Discussion in 'The Hokey Ass Message Board' started by Blake84, Jan 2, 2013.

  1. Blake84
    Joined: Feb 4, 2012
    Posts: 763

    Blake84
    Member

    i have a flathead V8 in my 50 ford and i have been told a differnet recipe on how to care for them from so many people. some people have said put a zinc addative in the oil, some have said run 91 gas, some have said run water with oil for coolant. add mystery oil add lucas products etc etc.

    What gas should be run in a Flathead?

    What oil should be used?

    What coolant should be used?

    Should there be any additives (zinc?) etc

    Are there secrets I should know or little tricks?

    i WOULD LIKE A RECIPE TO RUN A FLATHEAD AND MAINTAIN IT THE BEST I CAN. i DID A SEARCH ON HERE AND DIDNT FIND EXACTLY WHAT I WAS LOOKING FOR

    ANY HELP WOULD BE GREAT!!
     
  2. R Pope
    Joined: Jan 23, 2006
    Posts: 3,309

    R Pope
    Member

    Flatheads have, and are, run on every combination of oils and coolants you can imagine, and eery one of their owners will swear theirs is the only way to run one.
    When it comes down to it, any good oil will work. 50-50 antifreeze keeps the corrosion down, and zinc additives are good for any flat tappet engine.
    No deep dark voodoo secrets as far as I know!
    I have been told that multi-viscosity oils will build deposits on cast steel pistons, making them drag on hot starts. Never figured out if it's true, though I have torn lots of older engines down with a yellow varnish on steel slugs.Maybe...?
     
  3. Mike51Merc
    Joined: Dec 5, 2008
    Posts: 3,855

    Mike51Merc
    Member

    Flatheads are low compression engines so they do not need high octane gas.

    I use oil with zinc just as added protection, but I think a well broken-in engine would do as well without the zinc.

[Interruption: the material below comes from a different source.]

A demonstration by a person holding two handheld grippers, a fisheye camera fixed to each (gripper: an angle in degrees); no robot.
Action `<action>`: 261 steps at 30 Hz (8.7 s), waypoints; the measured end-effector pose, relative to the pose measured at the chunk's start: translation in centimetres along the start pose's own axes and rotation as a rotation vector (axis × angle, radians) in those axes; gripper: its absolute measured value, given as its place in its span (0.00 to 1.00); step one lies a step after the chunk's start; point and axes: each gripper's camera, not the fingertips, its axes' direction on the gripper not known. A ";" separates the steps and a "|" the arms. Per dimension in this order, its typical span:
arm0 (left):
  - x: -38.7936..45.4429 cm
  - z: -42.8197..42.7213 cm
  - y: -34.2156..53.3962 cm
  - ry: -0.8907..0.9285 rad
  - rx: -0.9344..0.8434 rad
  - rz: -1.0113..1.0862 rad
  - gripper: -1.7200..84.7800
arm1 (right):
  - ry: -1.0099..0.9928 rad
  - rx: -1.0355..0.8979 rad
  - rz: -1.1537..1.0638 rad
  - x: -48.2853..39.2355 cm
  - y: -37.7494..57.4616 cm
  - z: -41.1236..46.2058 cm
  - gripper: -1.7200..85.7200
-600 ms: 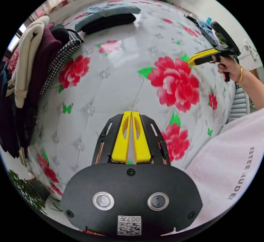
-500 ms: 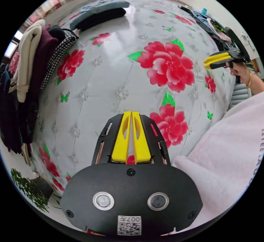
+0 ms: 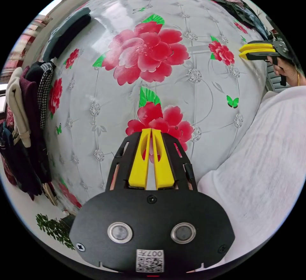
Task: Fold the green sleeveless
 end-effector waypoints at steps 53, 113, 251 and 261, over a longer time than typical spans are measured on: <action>-4.8 0.1 31.8 0.727 0.499 -0.703 0.11 | -0.607 0.261 -0.705 -1.8 11.2 -8.5 0.02; -16.0 -8.9 49.8 0.303 0.370 -0.634 0.10 | -0.280 0.307 -0.193 -2.6 -1.0 1.8 0.08; -30.1 -11.4 54.2 0.701 0.560 -1.000 0.11 | -0.441 0.281 0.145 14.7 0.4 -2.0 0.04; -25.7 -10.0 55.2 0.701 0.445 -0.800 0.12 | -0.394 0.188 0.183 13.2 6.9 1.5 0.07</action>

    Regular green antifreeze in a 50/50 mix seems fine to me.
     
  4. Ole don
    Joined: Dec 16, 2005
    Posts: 2,915

    Ole don
    Member

    Turn the fan one full revolution by hand, and look for a screw on the hub. If yours has the screw, remove it and fill the hole with whatever motor oil you choose, or 30 wt.
    I like Shell Rotella oil. It has the zink you need, and its available anywhere. Run 87 octane if the motor is stock, or 89 if it has higher compression. If you live where overnight freezing wont happen, water with a water pump lube is good. I ran a good quality green anti freeze in mine and changed it every three years.
     
  5. Bruce Lancaster
    Joined: Oct 9, 2001
    Posts: 21,681

    Bruce Lancaster
    Member Emeritus

    My take...any modern oil and also gear lubes will be vastly better than the equivalent from 1950. Follow owner's manual on weights and go to it. Zinc...cam problems were practically unknown until the 1949 generation of GM OHV V8's came out. Flathead cams operate under very low spring pressures and lived forever on the oil available back then, lots of additives started going into the oil only because of chronic cam failures in the first few years of the modern pushrod v8's. If you are nervous, feed it some zinc for one change but I seriously doubt the necessity and I doubt that 1950 oil generally catered to this need.
    Oil will be greatly helped by adding a PCV(very easy on 8BA) and using 180 thermostats so water cooks off and nasty fumes exit rather than forming sludge. Stock byp*** filter will be fine.
    Use any good modern antifreeze, not for freezing in LA but for anti-corrosion. Change it occasionally as it can become acidic, use one formulated for aluminum parts if you have aluminum heads.
    Any gas you can find will have enough octane but a carbureted car on 10% alcohol will be slightly lean, maybe enough to need compensation. Also you MAY have fuelpump and carb troubles from modern gas dissolving parts and from the water that is inevitably absorbed into the alcohol. This is wait-and-see stuff...
    A biggy is the suspension, etc., underneath...lots of grease fittings with a hunger for scheduled maintenance. Again, owner's manual has locations and schedules, there is more info in the little service handbook. You probably need to buy a greasegun and learn this...most current mechanics have little grasp of this as all the modern stuff is sealed and is just run until failure and replaced. Religious adherence to the grease schedule can make your stuff last forever...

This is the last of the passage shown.